• _The input_
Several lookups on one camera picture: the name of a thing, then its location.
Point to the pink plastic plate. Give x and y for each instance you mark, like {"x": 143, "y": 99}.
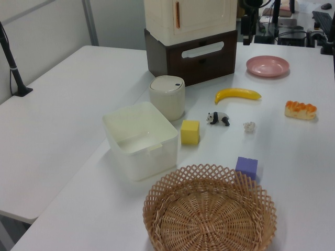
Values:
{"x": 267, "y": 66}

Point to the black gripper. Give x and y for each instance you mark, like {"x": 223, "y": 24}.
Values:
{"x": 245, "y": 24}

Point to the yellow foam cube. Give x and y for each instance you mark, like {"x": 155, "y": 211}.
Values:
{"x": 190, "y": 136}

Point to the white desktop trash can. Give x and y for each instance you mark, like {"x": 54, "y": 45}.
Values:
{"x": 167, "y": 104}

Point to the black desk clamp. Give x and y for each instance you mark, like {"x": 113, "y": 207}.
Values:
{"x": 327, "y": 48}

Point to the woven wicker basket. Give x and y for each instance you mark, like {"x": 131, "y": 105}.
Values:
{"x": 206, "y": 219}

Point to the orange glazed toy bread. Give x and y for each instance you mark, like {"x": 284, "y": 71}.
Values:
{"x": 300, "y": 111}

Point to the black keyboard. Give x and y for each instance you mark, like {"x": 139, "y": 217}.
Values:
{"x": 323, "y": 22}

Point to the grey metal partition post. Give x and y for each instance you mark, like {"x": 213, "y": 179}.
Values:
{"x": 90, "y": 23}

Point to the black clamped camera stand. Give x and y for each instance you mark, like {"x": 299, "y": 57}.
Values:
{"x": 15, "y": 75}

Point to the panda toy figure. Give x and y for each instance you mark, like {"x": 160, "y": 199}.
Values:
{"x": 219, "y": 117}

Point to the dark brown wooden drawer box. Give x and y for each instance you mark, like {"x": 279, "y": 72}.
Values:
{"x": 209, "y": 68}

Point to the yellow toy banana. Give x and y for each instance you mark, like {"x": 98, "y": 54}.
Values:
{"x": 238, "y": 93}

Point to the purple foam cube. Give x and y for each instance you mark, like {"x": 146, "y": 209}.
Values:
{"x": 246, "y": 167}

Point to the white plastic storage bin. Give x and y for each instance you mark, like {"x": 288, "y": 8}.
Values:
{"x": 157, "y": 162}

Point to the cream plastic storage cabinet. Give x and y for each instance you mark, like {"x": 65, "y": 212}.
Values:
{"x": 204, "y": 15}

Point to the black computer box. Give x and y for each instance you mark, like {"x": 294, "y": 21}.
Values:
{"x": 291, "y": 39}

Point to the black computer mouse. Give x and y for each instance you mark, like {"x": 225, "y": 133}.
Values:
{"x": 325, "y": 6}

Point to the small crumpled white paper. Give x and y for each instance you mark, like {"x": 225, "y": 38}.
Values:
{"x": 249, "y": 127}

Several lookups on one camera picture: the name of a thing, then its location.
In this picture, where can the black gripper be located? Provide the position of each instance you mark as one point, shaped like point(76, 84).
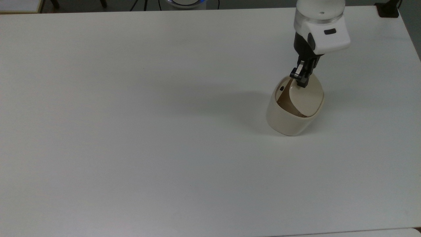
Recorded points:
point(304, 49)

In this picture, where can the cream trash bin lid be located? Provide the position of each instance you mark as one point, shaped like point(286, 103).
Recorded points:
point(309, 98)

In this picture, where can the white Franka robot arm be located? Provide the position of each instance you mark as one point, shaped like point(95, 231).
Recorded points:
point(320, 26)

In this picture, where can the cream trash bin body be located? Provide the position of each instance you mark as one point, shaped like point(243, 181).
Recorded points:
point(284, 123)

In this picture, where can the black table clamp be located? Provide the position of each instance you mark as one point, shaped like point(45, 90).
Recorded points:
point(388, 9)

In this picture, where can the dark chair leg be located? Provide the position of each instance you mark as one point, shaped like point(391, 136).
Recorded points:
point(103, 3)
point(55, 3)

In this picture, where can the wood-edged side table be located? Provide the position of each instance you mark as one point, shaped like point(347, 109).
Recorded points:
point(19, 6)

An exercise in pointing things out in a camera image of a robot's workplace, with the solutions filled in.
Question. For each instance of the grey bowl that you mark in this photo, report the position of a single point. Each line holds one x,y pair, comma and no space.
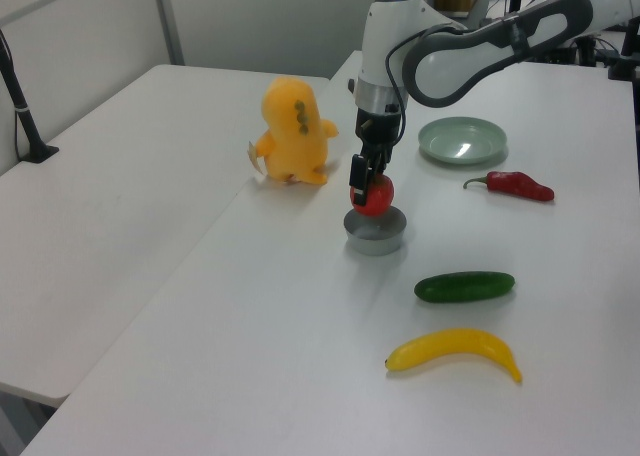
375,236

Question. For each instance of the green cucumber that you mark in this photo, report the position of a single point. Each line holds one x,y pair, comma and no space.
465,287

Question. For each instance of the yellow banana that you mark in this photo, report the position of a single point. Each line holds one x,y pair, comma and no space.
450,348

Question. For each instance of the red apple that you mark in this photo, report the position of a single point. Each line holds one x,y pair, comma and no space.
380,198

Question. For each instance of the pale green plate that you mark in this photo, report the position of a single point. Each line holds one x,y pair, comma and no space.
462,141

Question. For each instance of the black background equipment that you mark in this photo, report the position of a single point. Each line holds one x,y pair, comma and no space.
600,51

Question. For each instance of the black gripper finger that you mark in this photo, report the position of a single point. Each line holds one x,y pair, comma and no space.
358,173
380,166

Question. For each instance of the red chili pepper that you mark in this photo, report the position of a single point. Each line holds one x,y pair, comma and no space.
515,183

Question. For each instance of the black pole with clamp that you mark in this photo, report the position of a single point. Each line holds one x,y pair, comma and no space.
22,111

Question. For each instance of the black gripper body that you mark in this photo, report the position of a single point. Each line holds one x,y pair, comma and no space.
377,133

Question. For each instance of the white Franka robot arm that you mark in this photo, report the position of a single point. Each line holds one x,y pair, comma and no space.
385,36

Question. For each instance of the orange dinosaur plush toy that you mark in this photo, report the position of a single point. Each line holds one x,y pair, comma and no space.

• _Goal of the exercise_
Each entry needs to be returned verbatim, with its pictures left out.

• _Solution for this problem_
Several lookups on one camera picture: the name of a thing, then its location.
Point to the pink plastic plate. Give x and y for each instance you mark, like {"x": 143, "y": 99}.
Values:
{"x": 267, "y": 66}

Point to the black gripper. Give x and y for each instance you mark, like {"x": 223, "y": 24}.
Values:
{"x": 245, "y": 24}

Point to the yellow foam cube. Give x and y for each instance you mark, like {"x": 155, "y": 211}.
Values:
{"x": 190, "y": 136}

Point to the white desktop trash can. Give x and y for each instance you mark, like {"x": 54, "y": 45}.
Values:
{"x": 167, "y": 104}

Point to the black desk clamp. Give x and y for each instance you mark, like {"x": 113, "y": 207}.
Values:
{"x": 327, "y": 48}

Point to the woven wicker basket. Give x and y for each instance you mark, like {"x": 131, "y": 105}.
Values:
{"x": 206, "y": 219}

Point to the orange glazed toy bread. Give x and y for each instance you mark, like {"x": 284, "y": 71}.
Values:
{"x": 300, "y": 111}

Point to the black keyboard. Give x and y for each instance you mark, like {"x": 139, "y": 217}.
Values:
{"x": 323, "y": 22}

Point to the grey metal partition post. Give x and y for each instance you mark, like {"x": 213, "y": 179}.
Values:
{"x": 90, "y": 23}

Point to the black clamped camera stand. Give x and y for each instance you mark, like {"x": 299, "y": 57}.
Values:
{"x": 15, "y": 75}

Point to the panda toy figure. Give x and y for each instance you mark, like {"x": 160, "y": 199}.
Values:
{"x": 219, "y": 117}

Point to the dark brown wooden drawer box. Give x and y for each instance you mark, like {"x": 279, "y": 72}.
Values:
{"x": 209, "y": 68}

Point to the yellow toy banana. Give x and y for each instance you mark, like {"x": 98, "y": 54}.
Values:
{"x": 238, "y": 93}

Point to the purple foam cube. Give x and y for each instance you mark, like {"x": 146, "y": 209}.
Values:
{"x": 246, "y": 167}

Point to the white plastic storage bin. Give x and y for each instance you mark, like {"x": 288, "y": 8}.
Values:
{"x": 157, "y": 162}

Point to the cream plastic storage cabinet. Give x and y for each instance you mark, like {"x": 65, "y": 212}.
Values:
{"x": 204, "y": 15}

Point to the black computer box. Give x and y for each instance you mark, like {"x": 294, "y": 21}.
Values:
{"x": 291, "y": 39}

Point to the black computer mouse. Give x and y for each instance you mark, like {"x": 225, "y": 133}.
Values:
{"x": 325, "y": 6}

Point to the small crumpled white paper. Give x and y for each instance you mark, like {"x": 225, "y": 38}.
Values:
{"x": 249, "y": 127}

Several lookups on one camera picture: the name of a thing, then its location.
In this picture, where can the black gripper be located? Provide the position of each instance you mark as one point, shaped like point(76, 84).
Recorded points:
point(304, 49)

In this picture, where can the cream trash bin lid be located? Provide the position of each instance you mark as one point, shaped like point(286, 103).
Recorded points:
point(309, 98)

In this picture, where can the white Franka robot arm be located? Provide the position of each instance you mark as one point, shaped like point(95, 231).
Recorded points:
point(320, 26)

In this picture, where can the cream trash bin body be located? Provide the position of each instance you mark as one point, shaped like point(243, 181).
Recorded points:
point(284, 123)

In this picture, where can the black table clamp be located? Provide the position of each instance you mark as one point, shaped like point(45, 90).
Recorded points:
point(388, 9)

In this picture, where can the dark chair leg be located? Provide the position of each instance you mark as one point, shaped like point(391, 136).
Recorded points:
point(103, 3)
point(55, 3)

In this picture, where can the wood-edged side table be located? Provide the position of each instance you mark as one point, shaped like point(347, 109).
Recorded points:
point(19, 6)

An exercise in pointing things out in a camera image of a robot's workplace, with the solutions filled in.
Question. For each instance of the grey bowl that you mark in this photo, report the position of a single point. Each line holds one x,y pair, comma and no space.
375,236

Question. For each instance of the green cucumber that you mark in this photo, report the position of a single point. Each line holds one x,y pair, comma and no space.
465,287

Question. For each instance of the yellow banana that you mark in this photo, report the position of a single point. Each line holds one x,y pair, comma and no space.
450,348

Question. For each instance of the red apple that you mark in this photo, report the position of a single point. Each line holds one x,y pair, comma and no space.
380,198

Question. For each instance of the pale green plate that you mark in this photo, report the position of a single point. Each line holds one x,y pair, comma and no space.
462,141

Question. For each instance of the black background equipment that you mark in this photo, report the position of a single point. Each line holds one x,y pair, comma and no space.
600,51

Question. For each instance of the black gripper finger that you mark in this photo, report the position of a single point. Each line holds one x,y pair, comma and no space.
358,173
380,166

Question. For each instance of the red chili pepper that you mark in this photo, report the position of a single point. Each line holds one x,y pair, comma and no space.
515,183

Question. For each instance of the black pole with clamp that you mark in this photo, report the position of a single point. Each line holds one x,y pair, comma and no space.
22,111

Question. For each instance of the black gripper body that you mark in this photo, report the position of a single point. Each line holds one x,y pair, comma and no space.
377,133

Question. For each instance of the white Franka robot arm that you mark in this photo, report the position of a single point. Each line holds one x,y pair, comma and no space.
385,36

Question. For each instance of the orange dinosaur plush toy that you mark in this photo, report the position of a single point. Each line holds one x,y pair, comma and no space.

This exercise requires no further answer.